Kazimir lifts his cane up, approaching Logan again with a slow pace. “A room has been prepared for her here, safe, secure. Make sure Vor gets her here undamaged and untroubled,” Kazimir lifts one dark brow. “And perhaps you and I can begin discussions about Europe?” An errand, but also a proving of worth. A job interview.

Logan doesn't have to put effort into stopping himself from asking, is she pretty? Swallowing back words is a matter of survival in these wilds.
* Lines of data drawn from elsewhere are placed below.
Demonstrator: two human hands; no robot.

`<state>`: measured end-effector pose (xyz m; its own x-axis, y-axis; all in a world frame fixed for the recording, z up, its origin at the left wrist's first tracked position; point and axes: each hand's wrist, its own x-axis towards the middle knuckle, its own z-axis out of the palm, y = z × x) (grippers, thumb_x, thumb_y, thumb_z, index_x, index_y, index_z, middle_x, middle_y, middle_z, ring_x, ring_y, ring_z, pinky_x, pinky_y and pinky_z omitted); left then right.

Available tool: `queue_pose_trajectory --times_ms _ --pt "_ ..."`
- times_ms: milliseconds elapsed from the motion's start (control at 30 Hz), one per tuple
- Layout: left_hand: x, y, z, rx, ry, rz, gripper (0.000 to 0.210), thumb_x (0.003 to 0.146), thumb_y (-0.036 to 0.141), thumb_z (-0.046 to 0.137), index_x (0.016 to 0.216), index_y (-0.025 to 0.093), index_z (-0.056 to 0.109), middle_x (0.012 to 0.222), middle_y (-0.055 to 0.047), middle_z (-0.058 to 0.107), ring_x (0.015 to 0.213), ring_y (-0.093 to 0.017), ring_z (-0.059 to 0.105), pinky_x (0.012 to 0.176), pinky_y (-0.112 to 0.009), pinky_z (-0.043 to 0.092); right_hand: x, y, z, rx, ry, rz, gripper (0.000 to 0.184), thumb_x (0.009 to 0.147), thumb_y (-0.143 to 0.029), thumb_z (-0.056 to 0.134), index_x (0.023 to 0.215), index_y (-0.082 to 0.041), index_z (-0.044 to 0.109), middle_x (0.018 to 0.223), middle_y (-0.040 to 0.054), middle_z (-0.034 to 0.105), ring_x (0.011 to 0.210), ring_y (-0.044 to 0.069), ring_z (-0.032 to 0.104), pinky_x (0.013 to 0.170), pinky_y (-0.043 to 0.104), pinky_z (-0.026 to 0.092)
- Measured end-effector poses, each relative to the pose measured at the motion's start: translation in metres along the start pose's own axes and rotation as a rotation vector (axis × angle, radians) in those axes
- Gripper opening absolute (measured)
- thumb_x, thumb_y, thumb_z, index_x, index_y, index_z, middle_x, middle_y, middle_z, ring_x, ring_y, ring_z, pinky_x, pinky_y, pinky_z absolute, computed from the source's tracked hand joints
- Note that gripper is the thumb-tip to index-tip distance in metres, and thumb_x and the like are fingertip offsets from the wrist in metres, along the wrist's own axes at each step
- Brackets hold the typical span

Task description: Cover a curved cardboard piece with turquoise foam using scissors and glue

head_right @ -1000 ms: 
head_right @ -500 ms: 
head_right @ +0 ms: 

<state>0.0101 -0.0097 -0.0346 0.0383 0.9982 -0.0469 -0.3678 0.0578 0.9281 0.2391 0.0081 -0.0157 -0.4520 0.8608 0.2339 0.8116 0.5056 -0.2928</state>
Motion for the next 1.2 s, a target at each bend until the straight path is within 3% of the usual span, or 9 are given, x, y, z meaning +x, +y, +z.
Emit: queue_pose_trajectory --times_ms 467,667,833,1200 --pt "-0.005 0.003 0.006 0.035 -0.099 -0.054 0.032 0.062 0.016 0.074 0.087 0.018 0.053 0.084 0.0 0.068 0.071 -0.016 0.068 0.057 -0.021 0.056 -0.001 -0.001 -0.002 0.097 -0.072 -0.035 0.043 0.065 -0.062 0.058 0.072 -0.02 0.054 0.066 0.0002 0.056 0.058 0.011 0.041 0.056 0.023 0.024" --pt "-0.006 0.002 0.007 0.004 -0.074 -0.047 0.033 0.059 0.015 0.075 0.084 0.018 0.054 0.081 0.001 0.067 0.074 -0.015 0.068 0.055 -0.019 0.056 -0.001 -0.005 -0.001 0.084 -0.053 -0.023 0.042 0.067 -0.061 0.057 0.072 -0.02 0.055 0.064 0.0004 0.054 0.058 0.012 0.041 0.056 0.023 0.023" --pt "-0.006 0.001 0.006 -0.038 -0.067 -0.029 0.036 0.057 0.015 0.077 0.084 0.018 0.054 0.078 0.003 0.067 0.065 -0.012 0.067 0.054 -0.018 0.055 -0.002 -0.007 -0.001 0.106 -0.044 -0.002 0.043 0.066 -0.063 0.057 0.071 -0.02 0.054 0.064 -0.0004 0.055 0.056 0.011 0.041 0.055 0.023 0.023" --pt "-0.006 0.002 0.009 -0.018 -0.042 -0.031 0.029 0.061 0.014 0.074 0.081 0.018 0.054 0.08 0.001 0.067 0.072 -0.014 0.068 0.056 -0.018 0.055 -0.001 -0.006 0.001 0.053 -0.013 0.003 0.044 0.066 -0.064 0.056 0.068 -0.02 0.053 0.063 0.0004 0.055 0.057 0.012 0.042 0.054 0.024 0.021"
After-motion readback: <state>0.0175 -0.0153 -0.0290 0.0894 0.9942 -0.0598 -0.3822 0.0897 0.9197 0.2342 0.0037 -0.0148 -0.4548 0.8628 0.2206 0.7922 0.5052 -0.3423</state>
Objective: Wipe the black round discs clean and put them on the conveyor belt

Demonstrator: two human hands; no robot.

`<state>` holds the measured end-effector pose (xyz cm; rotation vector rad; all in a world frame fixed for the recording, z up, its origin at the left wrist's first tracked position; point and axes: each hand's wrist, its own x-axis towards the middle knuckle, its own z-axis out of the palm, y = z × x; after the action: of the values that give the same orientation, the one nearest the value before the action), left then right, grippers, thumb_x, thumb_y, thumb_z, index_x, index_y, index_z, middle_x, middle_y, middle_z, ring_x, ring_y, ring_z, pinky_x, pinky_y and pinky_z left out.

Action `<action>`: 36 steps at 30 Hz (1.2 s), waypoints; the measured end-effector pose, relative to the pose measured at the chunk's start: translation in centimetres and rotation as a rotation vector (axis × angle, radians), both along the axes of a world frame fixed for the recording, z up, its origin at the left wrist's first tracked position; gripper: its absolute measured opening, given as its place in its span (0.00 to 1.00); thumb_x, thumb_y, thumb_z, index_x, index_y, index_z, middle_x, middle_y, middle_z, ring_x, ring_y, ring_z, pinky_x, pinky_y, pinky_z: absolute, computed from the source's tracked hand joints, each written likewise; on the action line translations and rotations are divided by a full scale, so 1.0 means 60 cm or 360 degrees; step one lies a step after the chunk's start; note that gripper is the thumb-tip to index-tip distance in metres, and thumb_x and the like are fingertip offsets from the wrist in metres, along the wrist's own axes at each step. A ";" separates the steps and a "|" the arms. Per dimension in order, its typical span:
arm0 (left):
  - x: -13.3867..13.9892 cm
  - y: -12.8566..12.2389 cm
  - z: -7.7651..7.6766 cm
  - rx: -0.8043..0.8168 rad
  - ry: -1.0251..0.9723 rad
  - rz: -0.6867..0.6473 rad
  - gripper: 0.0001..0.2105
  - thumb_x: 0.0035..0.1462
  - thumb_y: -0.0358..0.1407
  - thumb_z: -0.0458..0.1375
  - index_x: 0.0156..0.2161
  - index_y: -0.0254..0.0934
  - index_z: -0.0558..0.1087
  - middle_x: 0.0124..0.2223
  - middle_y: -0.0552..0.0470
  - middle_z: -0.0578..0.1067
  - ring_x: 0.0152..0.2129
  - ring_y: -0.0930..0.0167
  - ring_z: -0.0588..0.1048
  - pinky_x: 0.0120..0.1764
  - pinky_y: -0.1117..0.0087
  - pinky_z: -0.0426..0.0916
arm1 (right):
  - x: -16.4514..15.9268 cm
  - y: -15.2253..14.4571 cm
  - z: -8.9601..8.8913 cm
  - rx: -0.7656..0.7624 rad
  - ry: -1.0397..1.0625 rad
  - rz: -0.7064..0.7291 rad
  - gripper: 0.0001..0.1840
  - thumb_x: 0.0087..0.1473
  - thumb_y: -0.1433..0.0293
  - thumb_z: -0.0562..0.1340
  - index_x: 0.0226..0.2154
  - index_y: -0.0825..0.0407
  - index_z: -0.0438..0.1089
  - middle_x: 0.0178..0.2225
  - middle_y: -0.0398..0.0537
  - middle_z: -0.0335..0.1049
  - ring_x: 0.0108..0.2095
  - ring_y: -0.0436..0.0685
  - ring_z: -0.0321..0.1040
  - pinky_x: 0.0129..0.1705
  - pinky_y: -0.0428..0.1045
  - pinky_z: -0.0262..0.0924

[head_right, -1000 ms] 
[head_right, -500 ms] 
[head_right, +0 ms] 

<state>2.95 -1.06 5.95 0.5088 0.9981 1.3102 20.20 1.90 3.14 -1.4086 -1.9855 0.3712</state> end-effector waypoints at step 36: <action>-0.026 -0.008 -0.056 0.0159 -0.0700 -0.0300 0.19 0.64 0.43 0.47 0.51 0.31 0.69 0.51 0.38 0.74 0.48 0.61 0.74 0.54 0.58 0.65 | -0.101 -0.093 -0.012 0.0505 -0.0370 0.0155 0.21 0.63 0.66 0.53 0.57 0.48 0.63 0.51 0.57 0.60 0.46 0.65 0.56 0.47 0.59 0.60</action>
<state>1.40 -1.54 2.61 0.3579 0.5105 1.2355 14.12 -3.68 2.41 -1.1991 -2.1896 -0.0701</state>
But he thinks it, bright and clear, wonders if there's anything within his husk of a leader beyond just killing smog and hunger, where parasite ends and host begins, but doesn't wonder it for long until he imagines leaving New York City forever.
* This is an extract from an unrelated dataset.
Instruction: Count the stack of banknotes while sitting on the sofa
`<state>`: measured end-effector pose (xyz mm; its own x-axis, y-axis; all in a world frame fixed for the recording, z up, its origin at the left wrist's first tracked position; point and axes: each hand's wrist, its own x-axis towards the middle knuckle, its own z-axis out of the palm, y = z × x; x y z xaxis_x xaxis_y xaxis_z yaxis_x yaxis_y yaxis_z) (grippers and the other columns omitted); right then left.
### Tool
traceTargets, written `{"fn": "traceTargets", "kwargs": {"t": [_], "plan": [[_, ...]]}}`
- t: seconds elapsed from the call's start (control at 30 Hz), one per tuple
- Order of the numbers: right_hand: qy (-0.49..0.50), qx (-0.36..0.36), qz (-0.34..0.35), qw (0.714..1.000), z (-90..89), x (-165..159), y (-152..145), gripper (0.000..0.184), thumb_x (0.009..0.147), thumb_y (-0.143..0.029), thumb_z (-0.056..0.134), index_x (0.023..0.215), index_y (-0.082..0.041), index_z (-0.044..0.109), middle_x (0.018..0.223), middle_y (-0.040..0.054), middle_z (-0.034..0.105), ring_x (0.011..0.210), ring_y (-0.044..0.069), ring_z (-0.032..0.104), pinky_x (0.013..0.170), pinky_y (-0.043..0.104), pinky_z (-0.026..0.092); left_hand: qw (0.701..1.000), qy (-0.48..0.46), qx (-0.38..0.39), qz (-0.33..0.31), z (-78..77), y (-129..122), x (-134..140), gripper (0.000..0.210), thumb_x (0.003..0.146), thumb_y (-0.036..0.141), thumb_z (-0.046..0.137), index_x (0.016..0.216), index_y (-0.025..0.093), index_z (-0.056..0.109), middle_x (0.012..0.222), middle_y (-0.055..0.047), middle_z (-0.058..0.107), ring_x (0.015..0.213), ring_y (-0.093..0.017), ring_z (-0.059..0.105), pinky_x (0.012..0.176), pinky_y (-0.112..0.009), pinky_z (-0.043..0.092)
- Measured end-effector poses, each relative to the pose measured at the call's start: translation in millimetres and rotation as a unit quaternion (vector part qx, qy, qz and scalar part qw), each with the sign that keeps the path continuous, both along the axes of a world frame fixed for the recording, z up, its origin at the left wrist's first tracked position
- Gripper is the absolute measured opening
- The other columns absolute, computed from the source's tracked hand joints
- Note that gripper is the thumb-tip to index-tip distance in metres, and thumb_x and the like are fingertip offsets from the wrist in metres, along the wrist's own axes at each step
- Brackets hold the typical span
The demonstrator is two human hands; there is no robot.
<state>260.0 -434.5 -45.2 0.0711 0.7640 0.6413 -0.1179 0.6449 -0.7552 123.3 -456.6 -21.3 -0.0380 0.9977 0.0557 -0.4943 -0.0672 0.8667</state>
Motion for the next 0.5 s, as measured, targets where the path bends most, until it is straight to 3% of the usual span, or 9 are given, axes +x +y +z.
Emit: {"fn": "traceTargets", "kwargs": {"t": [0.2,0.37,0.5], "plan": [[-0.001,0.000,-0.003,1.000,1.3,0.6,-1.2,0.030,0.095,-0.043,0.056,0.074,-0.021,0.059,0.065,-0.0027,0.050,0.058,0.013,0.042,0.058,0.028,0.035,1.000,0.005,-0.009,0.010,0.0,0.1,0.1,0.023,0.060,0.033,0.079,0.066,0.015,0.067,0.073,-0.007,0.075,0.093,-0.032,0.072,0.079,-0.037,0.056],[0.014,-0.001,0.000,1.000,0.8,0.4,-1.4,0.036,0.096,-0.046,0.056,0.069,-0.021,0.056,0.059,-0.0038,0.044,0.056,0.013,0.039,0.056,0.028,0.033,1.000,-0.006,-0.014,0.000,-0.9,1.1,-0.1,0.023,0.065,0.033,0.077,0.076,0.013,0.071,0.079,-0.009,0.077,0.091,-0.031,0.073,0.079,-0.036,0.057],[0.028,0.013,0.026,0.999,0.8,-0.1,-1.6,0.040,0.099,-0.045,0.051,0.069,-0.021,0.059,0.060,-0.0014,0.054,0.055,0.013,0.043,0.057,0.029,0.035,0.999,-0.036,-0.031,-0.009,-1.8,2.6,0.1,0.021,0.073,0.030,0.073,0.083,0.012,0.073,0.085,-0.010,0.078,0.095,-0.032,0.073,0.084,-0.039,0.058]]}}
He remains still and upright as Kazimir approaches, hands knit together in front. "Take the princess, leave behind a dragon," is what he says. He starts to say: It'll be done.

And instead says, "I'll see she's taken care of."
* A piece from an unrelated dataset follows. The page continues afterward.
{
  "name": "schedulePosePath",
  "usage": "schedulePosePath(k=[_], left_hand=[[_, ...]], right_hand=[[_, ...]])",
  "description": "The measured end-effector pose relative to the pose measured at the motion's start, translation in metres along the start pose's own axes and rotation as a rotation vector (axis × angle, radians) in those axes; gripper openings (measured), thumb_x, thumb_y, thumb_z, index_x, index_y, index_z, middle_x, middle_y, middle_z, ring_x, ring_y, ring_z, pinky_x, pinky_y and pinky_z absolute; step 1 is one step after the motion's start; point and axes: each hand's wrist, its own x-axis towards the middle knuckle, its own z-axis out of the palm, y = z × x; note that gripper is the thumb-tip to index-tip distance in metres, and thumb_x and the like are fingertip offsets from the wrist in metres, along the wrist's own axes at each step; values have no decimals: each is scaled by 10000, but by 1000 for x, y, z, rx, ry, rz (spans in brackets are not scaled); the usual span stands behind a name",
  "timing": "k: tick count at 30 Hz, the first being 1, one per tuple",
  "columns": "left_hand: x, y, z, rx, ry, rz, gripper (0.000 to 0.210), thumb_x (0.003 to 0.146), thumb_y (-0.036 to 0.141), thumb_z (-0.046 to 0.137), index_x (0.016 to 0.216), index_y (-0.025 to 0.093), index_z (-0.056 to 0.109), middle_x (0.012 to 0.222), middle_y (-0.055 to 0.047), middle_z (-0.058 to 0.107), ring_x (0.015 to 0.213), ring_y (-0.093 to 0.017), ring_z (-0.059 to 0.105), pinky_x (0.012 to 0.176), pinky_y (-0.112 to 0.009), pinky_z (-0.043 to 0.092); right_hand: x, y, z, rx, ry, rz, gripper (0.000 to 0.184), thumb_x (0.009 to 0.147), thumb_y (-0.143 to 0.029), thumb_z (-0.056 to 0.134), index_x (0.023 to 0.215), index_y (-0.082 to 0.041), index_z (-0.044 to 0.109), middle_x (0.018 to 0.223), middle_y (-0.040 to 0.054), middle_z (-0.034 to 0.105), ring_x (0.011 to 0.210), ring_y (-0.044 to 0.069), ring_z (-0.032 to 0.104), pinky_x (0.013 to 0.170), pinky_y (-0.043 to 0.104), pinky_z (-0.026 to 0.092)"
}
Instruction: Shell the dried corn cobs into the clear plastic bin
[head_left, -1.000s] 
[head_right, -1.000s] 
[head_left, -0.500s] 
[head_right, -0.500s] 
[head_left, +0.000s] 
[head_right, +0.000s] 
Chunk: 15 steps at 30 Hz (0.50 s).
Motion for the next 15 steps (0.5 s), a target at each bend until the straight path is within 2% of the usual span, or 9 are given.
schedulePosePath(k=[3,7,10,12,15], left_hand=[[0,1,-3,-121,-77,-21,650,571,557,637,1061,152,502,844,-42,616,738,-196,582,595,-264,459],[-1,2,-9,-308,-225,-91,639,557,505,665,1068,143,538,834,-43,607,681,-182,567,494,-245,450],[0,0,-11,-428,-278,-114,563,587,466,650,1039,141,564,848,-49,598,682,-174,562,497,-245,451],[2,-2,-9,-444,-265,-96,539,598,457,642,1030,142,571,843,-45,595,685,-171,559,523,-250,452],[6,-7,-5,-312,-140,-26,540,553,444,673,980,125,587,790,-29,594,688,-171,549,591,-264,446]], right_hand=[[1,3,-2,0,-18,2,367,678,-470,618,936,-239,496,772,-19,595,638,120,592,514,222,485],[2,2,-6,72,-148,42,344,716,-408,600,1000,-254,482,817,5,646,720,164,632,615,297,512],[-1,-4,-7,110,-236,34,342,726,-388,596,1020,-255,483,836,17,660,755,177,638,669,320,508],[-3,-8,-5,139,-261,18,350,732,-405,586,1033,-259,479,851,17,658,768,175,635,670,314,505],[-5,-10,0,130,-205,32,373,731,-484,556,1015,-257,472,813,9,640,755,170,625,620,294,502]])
Attention is given to Logan’s choice of words, and Kazimir offers a look to him that is little more than narrow eyes staring vacantly from behind a decaying mask of rapidly-aging flesh. The cane comes up, slowly, and the snarling wolf’s head is pressed to Logan’s shoulder. It's at first a gently brush of steel on fabric, then pressed by a greater strength, the pointed muzzle of the wolf biting uncomfortably where bone is close to the surface of the shoulder.

“The standard by which a man is measured,” Kazimir intones as he steps closer to Logan, “is weighed not by his intentions, but by his actions. One comes to understand a man through his successes, and his failures.” Quieter, now, Kazimir leans in and brings his weathered face closer to Logan’s, parallel as if to whisper a secret into his ear. “If you succeed,” is a rasp that comes with an uncomfortable prickling at being this close to Kazimir. “I will know you and name you Lodurr, and you will be free.”

As if that statement alone was some sort of magic, Kazimir eases back on the cane and leans away from Logan as if to imply the release of weight and burden. “Fail me…” his pale blue eyes assess Logan’s stare with haunting emptiness.

“…and I will seek to better understand you.”

The implication is clear.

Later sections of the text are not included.